> Work item
The answer must be an exact copy of the records, with every picture left out.

------ Input material

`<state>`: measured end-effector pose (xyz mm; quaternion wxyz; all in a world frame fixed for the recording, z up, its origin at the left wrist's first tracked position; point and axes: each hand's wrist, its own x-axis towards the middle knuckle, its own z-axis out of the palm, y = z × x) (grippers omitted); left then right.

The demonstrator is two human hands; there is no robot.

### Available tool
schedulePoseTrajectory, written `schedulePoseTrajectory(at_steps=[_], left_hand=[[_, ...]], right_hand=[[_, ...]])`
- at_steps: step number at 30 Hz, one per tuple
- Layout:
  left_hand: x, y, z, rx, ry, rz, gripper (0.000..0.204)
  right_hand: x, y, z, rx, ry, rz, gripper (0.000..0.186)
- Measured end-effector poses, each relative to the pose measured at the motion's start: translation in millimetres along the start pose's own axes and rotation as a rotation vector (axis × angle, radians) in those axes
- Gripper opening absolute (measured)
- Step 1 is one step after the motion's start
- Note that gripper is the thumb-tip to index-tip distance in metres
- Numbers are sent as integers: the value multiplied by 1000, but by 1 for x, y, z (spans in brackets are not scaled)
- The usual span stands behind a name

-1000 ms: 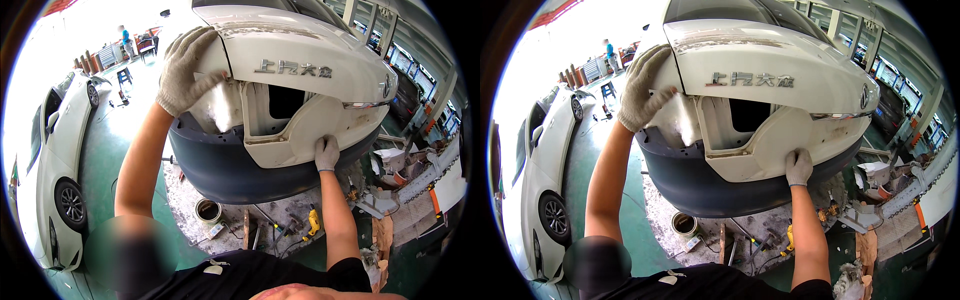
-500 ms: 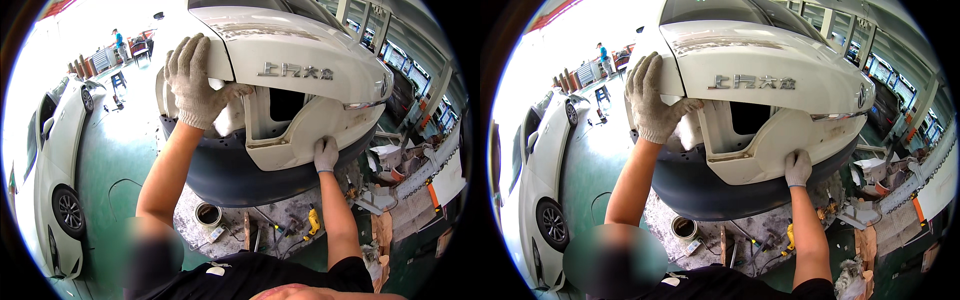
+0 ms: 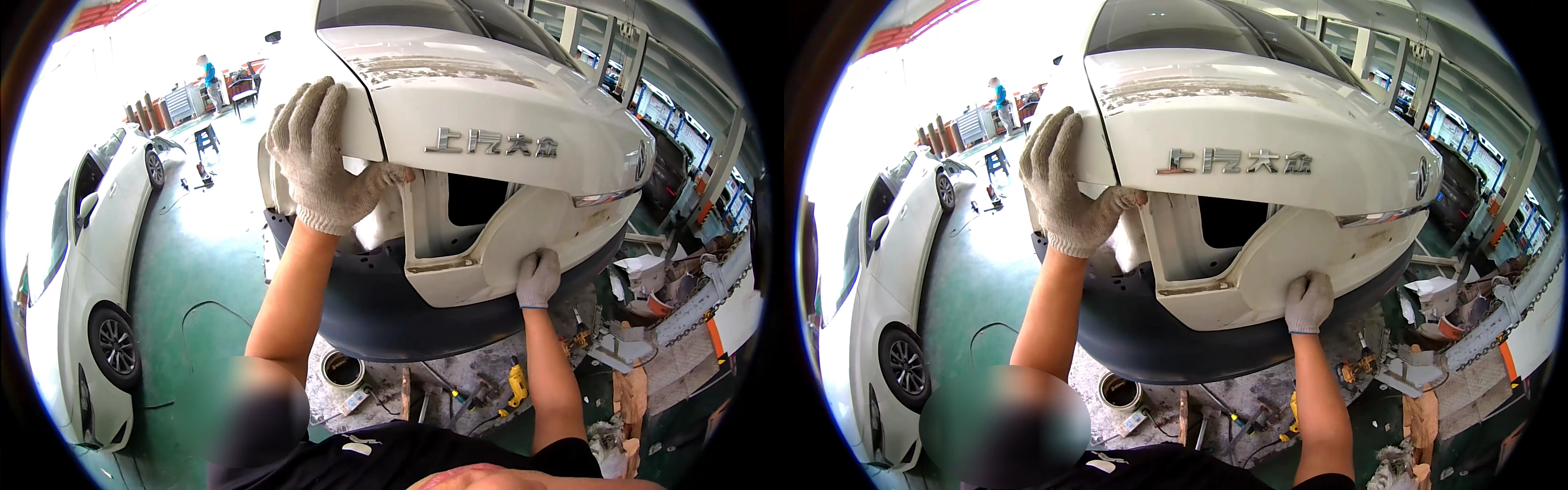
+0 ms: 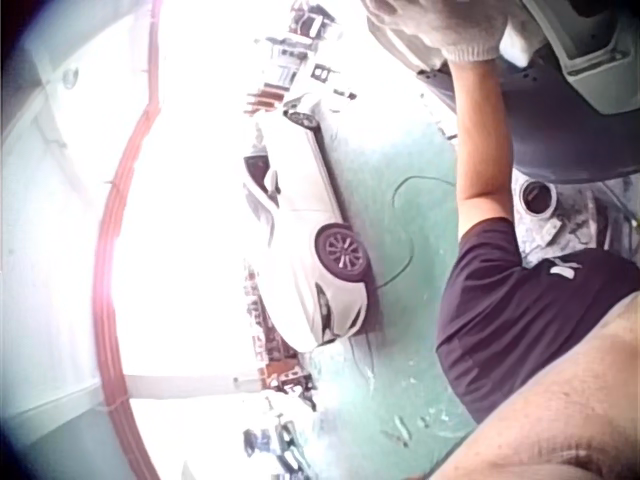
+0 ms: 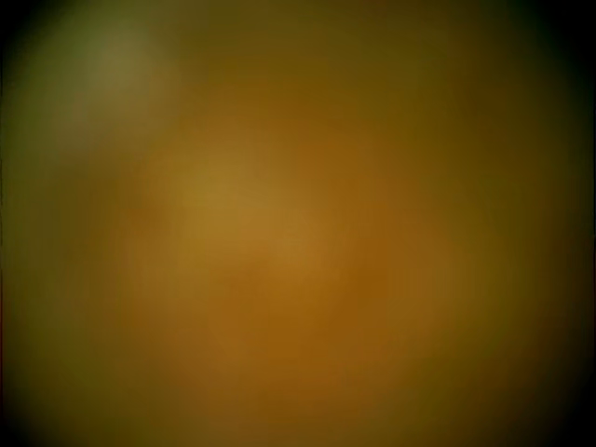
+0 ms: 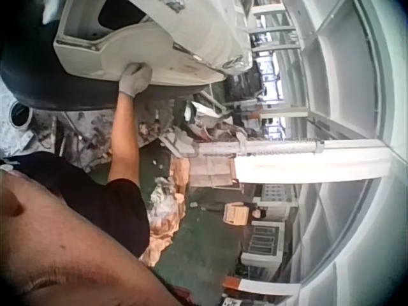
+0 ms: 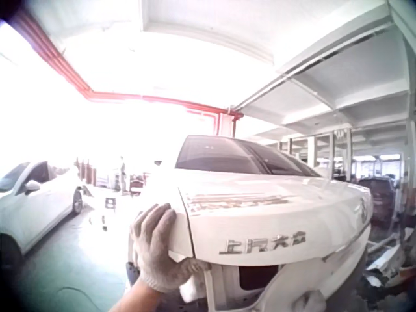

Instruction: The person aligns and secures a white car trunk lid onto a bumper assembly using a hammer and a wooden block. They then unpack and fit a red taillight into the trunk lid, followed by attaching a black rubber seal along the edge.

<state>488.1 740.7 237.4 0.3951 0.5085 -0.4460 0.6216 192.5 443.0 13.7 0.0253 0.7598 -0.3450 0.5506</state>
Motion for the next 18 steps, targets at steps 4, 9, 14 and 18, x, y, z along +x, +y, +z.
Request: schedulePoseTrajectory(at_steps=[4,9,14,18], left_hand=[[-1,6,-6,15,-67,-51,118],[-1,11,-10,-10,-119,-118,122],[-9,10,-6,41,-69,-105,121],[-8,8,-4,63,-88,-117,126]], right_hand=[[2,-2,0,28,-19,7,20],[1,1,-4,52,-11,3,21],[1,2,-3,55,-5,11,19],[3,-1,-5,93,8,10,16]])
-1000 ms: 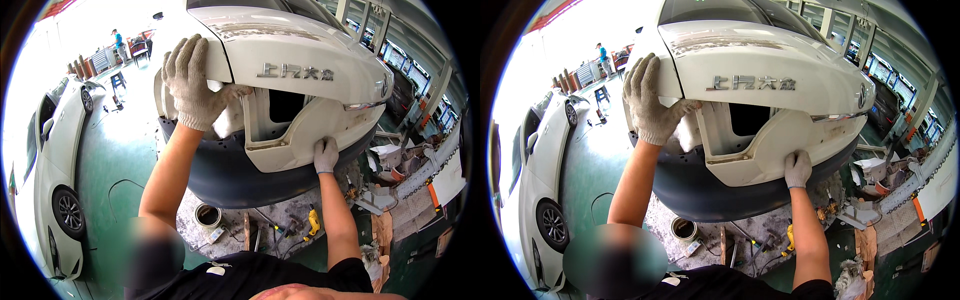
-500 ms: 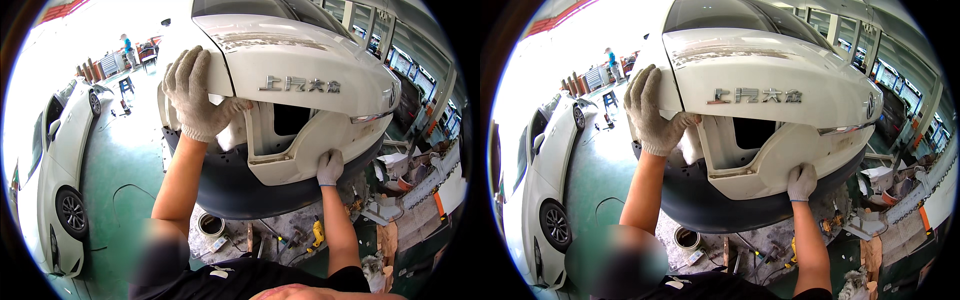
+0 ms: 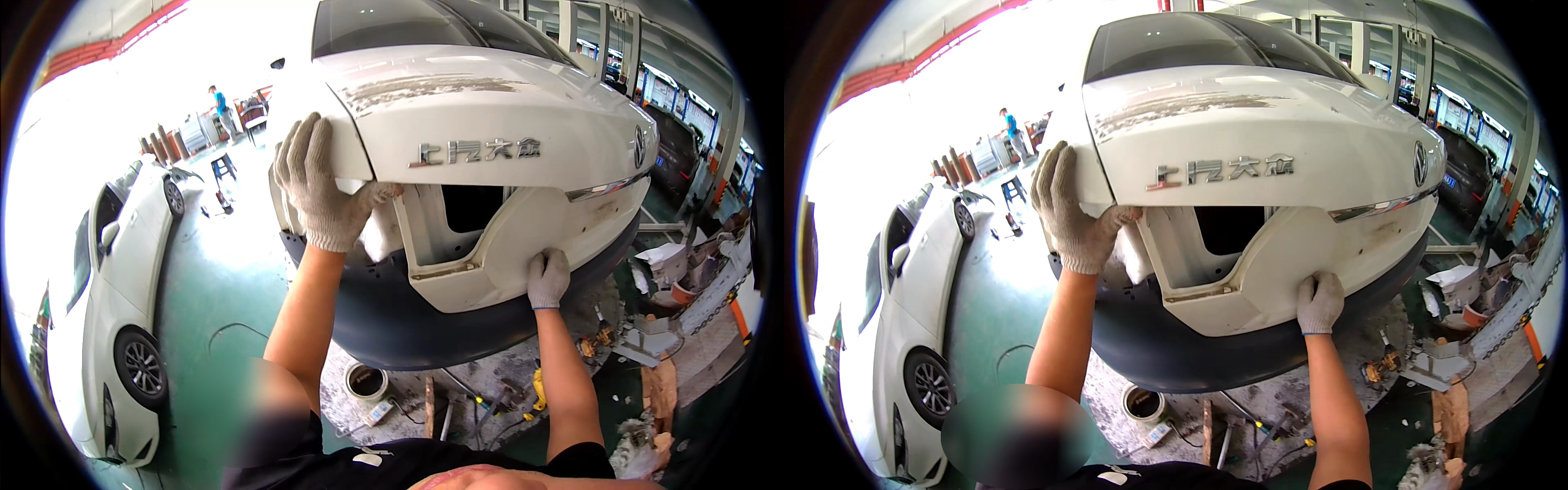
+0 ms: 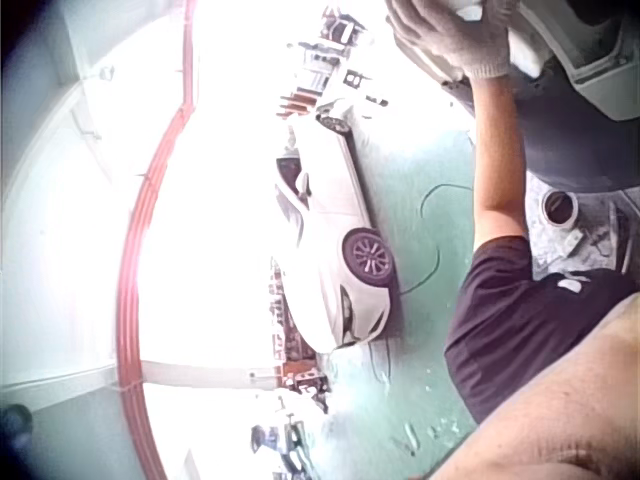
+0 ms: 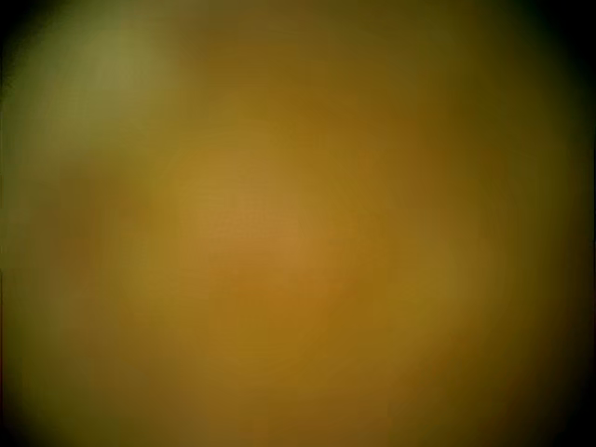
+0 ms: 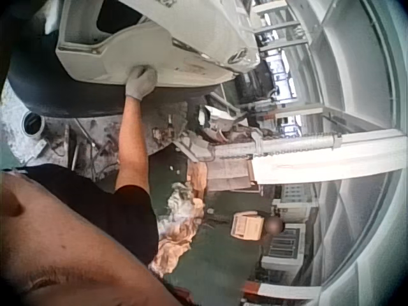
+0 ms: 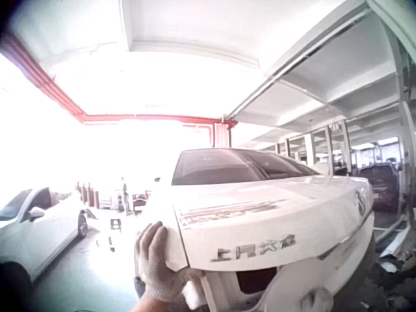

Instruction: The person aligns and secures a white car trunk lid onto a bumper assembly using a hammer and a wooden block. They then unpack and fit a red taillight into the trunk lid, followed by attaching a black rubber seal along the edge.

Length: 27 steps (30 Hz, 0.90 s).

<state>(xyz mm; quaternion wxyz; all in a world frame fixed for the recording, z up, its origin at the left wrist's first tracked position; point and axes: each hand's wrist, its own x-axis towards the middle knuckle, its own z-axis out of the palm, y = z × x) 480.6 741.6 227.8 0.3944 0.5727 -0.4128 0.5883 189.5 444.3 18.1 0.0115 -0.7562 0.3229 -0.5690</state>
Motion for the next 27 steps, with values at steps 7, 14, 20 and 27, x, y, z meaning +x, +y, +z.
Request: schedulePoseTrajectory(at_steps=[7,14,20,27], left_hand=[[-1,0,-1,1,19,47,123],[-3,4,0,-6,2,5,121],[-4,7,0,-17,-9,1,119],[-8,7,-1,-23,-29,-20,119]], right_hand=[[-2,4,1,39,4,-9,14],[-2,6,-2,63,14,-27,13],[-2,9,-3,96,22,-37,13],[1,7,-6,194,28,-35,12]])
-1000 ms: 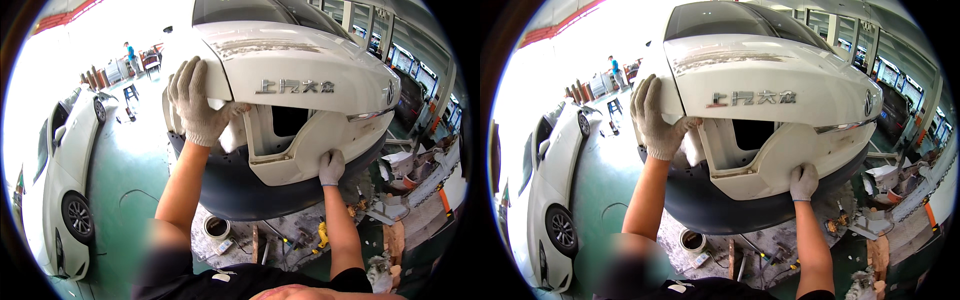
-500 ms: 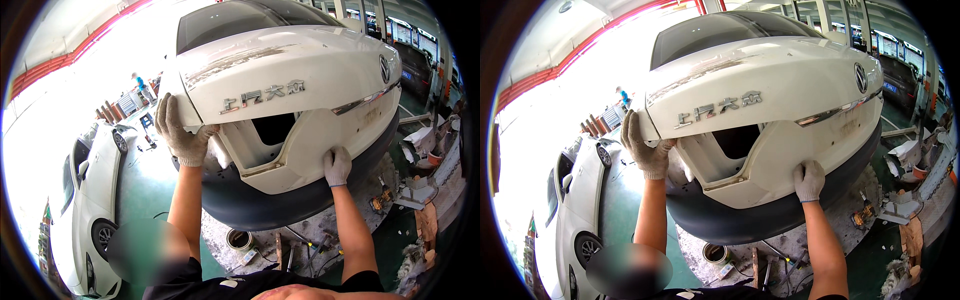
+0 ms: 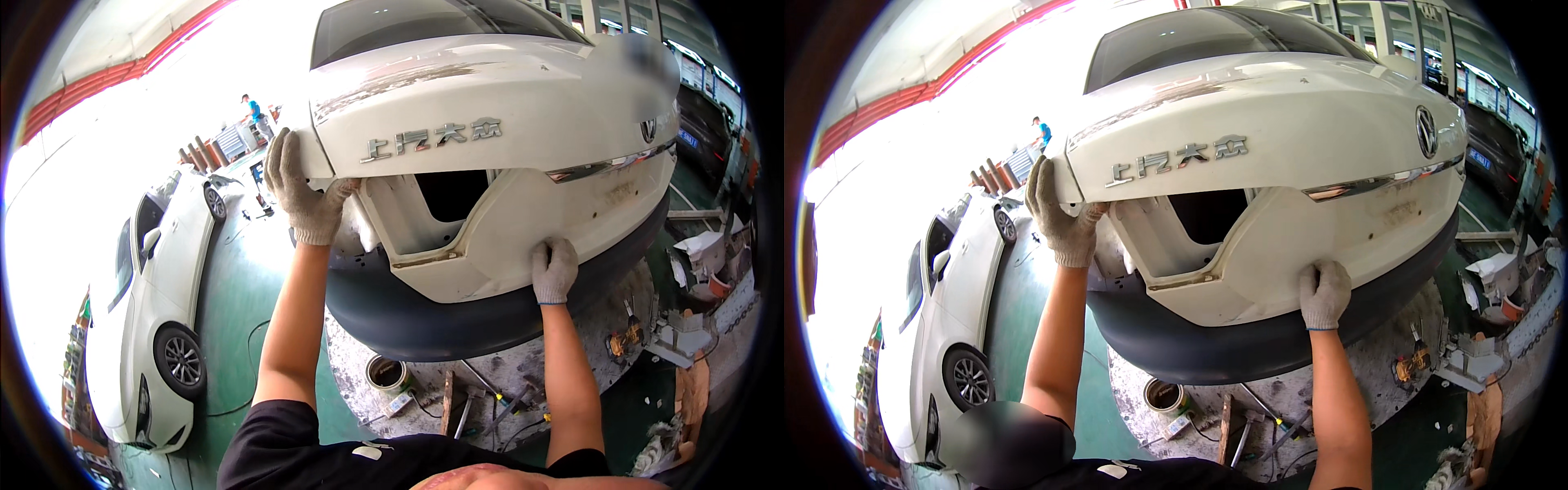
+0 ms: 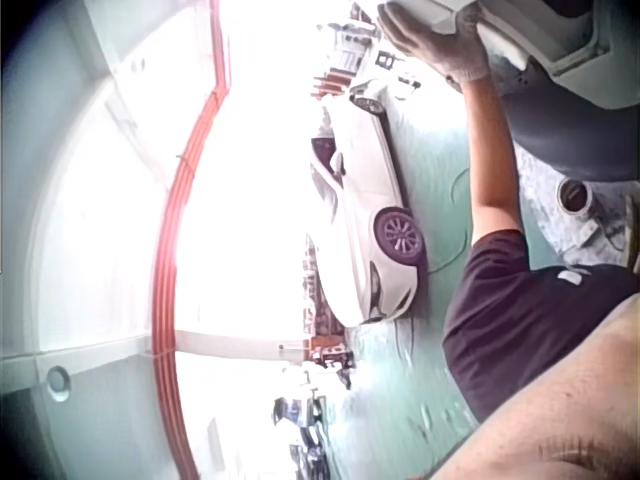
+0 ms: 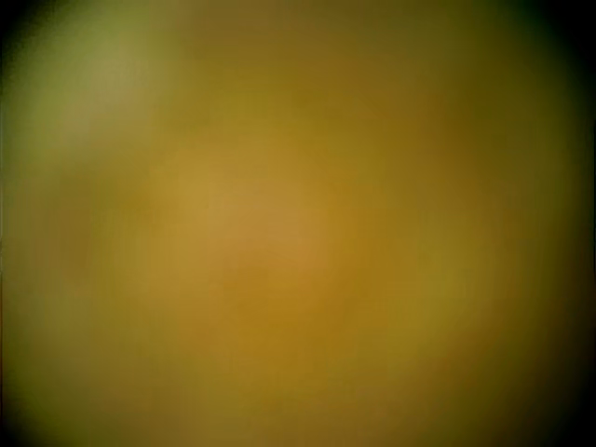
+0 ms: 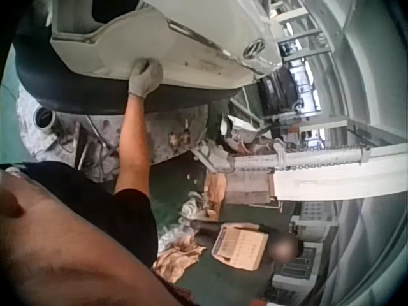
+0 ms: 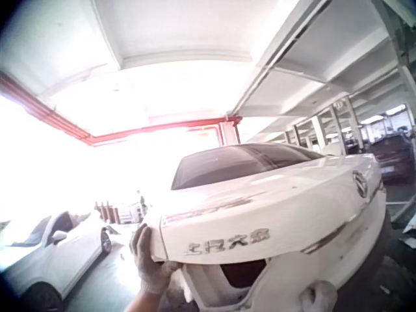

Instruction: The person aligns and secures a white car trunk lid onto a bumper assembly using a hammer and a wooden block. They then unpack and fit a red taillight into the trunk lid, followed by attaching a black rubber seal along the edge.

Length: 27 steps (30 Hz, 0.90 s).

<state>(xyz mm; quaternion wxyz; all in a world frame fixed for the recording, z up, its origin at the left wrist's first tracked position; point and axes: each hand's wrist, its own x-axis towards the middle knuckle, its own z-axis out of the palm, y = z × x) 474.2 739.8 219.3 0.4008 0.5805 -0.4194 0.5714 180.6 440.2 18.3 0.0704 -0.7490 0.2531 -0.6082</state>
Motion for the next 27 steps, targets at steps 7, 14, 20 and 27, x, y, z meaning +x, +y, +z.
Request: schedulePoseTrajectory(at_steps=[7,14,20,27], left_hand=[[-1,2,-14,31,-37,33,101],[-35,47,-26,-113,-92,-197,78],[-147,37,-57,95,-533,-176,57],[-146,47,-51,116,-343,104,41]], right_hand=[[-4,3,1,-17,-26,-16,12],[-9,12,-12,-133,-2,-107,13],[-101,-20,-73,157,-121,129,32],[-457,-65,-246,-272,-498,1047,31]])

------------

> Response to this task
`<state>`: measured end-effector pose (xyz mm; quaternion wxyz; all in a world frame fixed for the recording, z up, its origin at the left wrist's first tracked position; point and axes: each hand's wrist, its own x-axis towards the middle knuckle, its own z-axis out of the palm, y = z × x) (grippers omitted); left then right.

The demonstrator is two human hands; there is no robot.

### Available tool
schedulePoseTrajectory, written `schedulePoseTrajectory(at_steps=[_], left_hand=[[_, ...]], right_hand=[[_, ...]])`
- at_steps: step number at 30 Hz, one per tuple
- Layout:
  left_hand: x, y, z, rx, ry, rz, gripper (0.000..0.204)
  right_hand: x, y, z, rx, ry, rz, gripper (0.000..0.186)
- Measured end-effector poses, each relative to the pose measured at the motion's start: translation in millimetres along the start pose's own axes and rotation as a rotation vector (axis × angle, radians) in those axes
- Gripper opening absolute (measured)
- Step 1 is one step after the motion's start
- Note that gripper is the thumb-tip to index-tip distance in metres
- Numbers are sent as integers: the value multiplied by 1000, but by 1 for x, y, z (spans in brackets are not scaled)
- The usual span stands behind a name

-1000 ms: 
-500 ms: 
+0 ms: 
+0 ms: 
+0 ms: 
+0 ms: 
+0 ms: 

Instruction: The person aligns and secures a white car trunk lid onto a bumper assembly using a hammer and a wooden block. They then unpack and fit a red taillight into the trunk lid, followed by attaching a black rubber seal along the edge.

<state>488.1 740.7 237.4 0.3951 0.5085 -0.4460 0.6216 192.5 443.0 13.7 0.0253 0.7598 -0.3450 0.5506</state>
Motion for the next 18 steps, targets at steps 4, 9, 14 and 18, x, y, z along +x, +y, +z.
Request: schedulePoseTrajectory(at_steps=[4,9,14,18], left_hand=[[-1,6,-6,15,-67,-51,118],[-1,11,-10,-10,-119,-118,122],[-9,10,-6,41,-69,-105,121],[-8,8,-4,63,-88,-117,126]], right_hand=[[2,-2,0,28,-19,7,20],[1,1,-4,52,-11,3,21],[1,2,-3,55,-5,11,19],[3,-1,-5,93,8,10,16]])
-1000 ms: 
-500 ms: 
+0 ms: 
+0 ms: 
+0 ms: 
+0 ms: 
+0 ms: 

Instruction: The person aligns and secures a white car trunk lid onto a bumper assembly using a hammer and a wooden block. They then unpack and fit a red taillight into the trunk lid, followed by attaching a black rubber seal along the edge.

Length: 27 steps (30 Hz, 0.90 s).

<state>(xyz mm; quaternion wxyz; all in a world frame fixed for the recording, z up, its origin at the left wrist's first tracked position; point and axes: each hand's wrist, its own x-axis towards the middle knuckle, its own z-axis out of the palm, y = z × x) 480.6 741.6 227.8 0.3944 0.5727 -0.4128 0.5883 189.5 444.3 18.1 0.0115 -0.7562 0.3229 -0.5690</state>
Motion for the next 27 steps, with values at steps 7, 14, 20 and 27, x, y, z meaning +x, +y, +z.
Request: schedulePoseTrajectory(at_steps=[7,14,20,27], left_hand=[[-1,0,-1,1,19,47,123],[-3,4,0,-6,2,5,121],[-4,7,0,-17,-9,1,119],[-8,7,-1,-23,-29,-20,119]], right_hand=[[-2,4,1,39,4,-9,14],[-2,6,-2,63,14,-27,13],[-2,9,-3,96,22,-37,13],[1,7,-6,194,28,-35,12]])
-1000 ms: 
-500 ms: 
+0 ms: 
+0 ms: 
+0 ms: 
+0 ms: 
+0 ms: 

Instruction: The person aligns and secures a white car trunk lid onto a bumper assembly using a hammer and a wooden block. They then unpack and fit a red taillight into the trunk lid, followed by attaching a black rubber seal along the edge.

Length: 27 steps (30 Hz, 0.90 s).

<state>(xyz mm; quaternion wxyz; all in a world frame fixed for the recording, z up, its origin at the left wrist's first tracked position; point and axes: each hand's wrist, its own x-axis towards the middle knuckle, its own z-axis out of the palm, y = z × x) 474.2 739.8 219.3 0.4008 0.5805 -0.4194 0.5714 180.6 440.2 18.3 0.0704 -0.7490 0.2531 -0.6082</state>
Motion for the next 27 steps, targets at steps 7, 14, 20 and 27, x, y, z meaning +x, +y, +z.
Request: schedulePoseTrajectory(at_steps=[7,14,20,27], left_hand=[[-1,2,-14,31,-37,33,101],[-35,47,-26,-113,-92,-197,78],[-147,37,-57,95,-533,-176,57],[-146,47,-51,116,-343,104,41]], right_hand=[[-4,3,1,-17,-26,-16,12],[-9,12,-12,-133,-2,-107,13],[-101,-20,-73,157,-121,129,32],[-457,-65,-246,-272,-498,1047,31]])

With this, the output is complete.